- **Directions**
Where does the word "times" show up in the data? Please find each such line and copy it.

***** Study material *****

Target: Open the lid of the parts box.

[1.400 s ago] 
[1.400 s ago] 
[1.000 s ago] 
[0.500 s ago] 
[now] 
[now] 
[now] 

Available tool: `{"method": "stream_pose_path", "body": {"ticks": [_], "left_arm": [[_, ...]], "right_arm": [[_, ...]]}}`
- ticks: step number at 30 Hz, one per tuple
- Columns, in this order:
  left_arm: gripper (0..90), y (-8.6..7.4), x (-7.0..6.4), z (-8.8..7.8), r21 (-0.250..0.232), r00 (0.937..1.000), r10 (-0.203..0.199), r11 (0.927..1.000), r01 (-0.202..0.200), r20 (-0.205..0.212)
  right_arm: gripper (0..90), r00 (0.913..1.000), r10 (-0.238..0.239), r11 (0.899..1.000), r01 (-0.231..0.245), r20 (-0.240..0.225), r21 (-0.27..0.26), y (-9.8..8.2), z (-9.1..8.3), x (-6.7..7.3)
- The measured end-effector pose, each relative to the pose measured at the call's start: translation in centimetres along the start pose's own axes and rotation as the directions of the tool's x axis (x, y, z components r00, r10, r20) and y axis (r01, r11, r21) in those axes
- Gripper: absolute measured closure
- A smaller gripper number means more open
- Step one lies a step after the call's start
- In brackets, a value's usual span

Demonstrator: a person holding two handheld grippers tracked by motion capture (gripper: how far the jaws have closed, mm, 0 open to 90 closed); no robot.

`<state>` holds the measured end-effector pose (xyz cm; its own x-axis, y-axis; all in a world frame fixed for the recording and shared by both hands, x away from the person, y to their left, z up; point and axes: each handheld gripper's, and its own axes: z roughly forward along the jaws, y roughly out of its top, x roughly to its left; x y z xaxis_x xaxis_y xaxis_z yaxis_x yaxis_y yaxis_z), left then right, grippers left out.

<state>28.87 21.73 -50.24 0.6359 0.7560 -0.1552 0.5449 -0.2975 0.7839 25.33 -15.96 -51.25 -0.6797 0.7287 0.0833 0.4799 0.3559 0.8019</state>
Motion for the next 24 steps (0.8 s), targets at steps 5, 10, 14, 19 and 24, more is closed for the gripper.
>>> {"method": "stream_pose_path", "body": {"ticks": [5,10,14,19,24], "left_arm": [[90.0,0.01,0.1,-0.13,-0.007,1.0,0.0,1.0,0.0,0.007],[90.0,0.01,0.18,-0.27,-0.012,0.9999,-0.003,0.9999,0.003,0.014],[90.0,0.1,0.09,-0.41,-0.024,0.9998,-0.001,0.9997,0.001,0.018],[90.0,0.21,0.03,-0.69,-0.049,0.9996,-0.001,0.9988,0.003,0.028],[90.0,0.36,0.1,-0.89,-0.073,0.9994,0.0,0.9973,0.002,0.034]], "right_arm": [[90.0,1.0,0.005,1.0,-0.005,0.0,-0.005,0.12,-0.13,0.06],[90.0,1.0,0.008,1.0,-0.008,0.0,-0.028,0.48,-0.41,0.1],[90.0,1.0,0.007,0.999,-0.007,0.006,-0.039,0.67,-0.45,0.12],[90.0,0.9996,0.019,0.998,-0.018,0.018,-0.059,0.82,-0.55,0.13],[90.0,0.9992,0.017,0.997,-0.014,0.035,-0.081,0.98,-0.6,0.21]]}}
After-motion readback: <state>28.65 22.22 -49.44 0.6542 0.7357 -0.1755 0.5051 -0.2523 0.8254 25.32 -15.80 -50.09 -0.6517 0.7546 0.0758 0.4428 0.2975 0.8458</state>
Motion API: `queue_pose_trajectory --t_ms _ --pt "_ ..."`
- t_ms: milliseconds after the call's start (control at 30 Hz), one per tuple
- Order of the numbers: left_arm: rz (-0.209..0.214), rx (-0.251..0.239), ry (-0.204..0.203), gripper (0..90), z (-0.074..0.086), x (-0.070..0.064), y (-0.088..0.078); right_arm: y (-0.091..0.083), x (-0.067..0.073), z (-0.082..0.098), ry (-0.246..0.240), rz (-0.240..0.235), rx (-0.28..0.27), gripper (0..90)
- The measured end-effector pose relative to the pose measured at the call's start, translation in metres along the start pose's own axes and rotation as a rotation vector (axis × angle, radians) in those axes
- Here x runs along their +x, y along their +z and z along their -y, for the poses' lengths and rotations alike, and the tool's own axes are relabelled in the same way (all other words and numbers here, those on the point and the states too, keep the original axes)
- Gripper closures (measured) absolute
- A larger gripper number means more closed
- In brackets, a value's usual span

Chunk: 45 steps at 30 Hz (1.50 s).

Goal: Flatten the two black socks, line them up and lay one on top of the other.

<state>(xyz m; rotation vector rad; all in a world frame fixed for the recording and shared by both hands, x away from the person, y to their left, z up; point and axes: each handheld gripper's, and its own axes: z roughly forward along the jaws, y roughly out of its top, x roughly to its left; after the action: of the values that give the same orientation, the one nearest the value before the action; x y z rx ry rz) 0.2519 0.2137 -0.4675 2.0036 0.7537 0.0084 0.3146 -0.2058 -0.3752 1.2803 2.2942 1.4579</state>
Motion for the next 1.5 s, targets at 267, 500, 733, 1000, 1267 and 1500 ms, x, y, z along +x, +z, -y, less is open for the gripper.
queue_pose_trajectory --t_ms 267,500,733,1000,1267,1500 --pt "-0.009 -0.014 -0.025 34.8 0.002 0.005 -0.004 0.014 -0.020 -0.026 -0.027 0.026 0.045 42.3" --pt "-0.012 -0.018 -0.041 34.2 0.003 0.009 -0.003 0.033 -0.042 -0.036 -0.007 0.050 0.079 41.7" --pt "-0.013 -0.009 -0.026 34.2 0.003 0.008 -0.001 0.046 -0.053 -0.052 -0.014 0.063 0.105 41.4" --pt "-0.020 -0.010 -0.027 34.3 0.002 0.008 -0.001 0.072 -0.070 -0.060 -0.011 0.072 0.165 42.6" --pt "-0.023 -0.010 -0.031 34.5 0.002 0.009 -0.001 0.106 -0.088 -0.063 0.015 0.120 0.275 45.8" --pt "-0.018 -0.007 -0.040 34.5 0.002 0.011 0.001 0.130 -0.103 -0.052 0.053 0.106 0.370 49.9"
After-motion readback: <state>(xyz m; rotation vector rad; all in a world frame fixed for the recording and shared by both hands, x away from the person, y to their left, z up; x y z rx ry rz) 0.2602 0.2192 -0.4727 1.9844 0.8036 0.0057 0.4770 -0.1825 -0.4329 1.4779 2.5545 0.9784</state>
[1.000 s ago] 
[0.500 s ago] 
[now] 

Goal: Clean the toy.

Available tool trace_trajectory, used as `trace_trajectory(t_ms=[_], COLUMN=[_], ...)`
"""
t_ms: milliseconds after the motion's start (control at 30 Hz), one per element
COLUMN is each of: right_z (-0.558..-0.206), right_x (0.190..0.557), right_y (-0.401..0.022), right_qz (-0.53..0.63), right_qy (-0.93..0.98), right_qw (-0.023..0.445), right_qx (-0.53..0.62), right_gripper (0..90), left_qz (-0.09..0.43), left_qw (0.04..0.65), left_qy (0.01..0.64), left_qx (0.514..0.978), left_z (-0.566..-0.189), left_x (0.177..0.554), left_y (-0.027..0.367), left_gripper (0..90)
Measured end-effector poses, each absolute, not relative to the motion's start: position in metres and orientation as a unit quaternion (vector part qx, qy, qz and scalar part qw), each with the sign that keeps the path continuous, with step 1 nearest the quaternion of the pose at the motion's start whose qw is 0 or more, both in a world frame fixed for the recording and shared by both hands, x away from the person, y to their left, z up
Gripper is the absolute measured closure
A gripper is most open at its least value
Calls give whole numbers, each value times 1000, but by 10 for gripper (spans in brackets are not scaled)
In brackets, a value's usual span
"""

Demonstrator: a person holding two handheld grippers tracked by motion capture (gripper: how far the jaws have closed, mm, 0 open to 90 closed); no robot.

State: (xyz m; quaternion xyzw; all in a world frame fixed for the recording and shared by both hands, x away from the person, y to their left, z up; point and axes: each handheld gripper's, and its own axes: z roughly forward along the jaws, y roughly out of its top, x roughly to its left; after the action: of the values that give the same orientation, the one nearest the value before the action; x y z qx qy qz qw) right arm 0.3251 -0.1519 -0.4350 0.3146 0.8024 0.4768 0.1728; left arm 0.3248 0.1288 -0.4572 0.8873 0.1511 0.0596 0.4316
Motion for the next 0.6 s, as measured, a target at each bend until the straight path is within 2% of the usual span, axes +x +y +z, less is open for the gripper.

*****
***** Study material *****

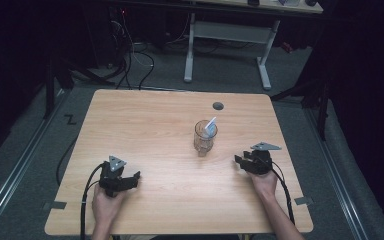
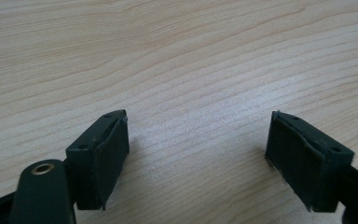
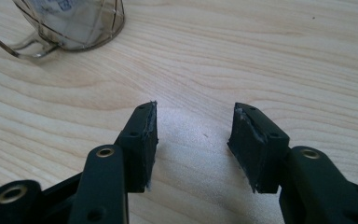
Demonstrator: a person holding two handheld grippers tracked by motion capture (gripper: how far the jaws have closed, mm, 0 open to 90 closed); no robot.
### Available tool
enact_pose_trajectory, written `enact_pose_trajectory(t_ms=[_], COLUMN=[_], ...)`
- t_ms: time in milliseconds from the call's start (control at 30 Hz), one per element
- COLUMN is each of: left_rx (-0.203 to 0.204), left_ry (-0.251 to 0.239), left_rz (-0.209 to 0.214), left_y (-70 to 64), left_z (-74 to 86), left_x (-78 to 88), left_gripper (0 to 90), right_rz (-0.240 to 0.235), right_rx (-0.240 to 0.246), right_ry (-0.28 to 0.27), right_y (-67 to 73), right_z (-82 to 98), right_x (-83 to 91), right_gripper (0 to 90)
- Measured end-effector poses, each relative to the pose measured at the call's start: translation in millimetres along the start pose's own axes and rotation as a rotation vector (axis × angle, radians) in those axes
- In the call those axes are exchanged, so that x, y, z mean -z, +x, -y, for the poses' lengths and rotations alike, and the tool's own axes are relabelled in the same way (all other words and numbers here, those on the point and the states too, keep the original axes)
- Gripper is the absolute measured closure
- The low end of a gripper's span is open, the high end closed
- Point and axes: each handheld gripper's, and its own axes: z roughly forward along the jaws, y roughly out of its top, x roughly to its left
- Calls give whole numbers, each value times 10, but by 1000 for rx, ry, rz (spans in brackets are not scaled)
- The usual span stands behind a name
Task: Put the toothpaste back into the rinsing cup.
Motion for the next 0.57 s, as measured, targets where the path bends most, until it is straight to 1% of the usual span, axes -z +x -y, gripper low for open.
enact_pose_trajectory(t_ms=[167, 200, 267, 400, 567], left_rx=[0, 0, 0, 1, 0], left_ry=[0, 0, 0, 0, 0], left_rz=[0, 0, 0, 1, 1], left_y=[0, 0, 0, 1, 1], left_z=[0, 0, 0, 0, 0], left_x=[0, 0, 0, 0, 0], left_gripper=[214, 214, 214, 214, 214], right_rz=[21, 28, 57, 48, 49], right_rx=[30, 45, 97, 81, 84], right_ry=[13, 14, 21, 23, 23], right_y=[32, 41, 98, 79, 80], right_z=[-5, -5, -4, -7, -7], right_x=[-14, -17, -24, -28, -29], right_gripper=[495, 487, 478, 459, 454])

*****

- **Final answer**
Calls give whole numbers, each value times 1000, but by 10 for gripper (spans in brackets are not scaled)
- Calls give whole numbers, each value times 10, but by 1000 for rx, ry, rz (spans in brackets are not scaled)

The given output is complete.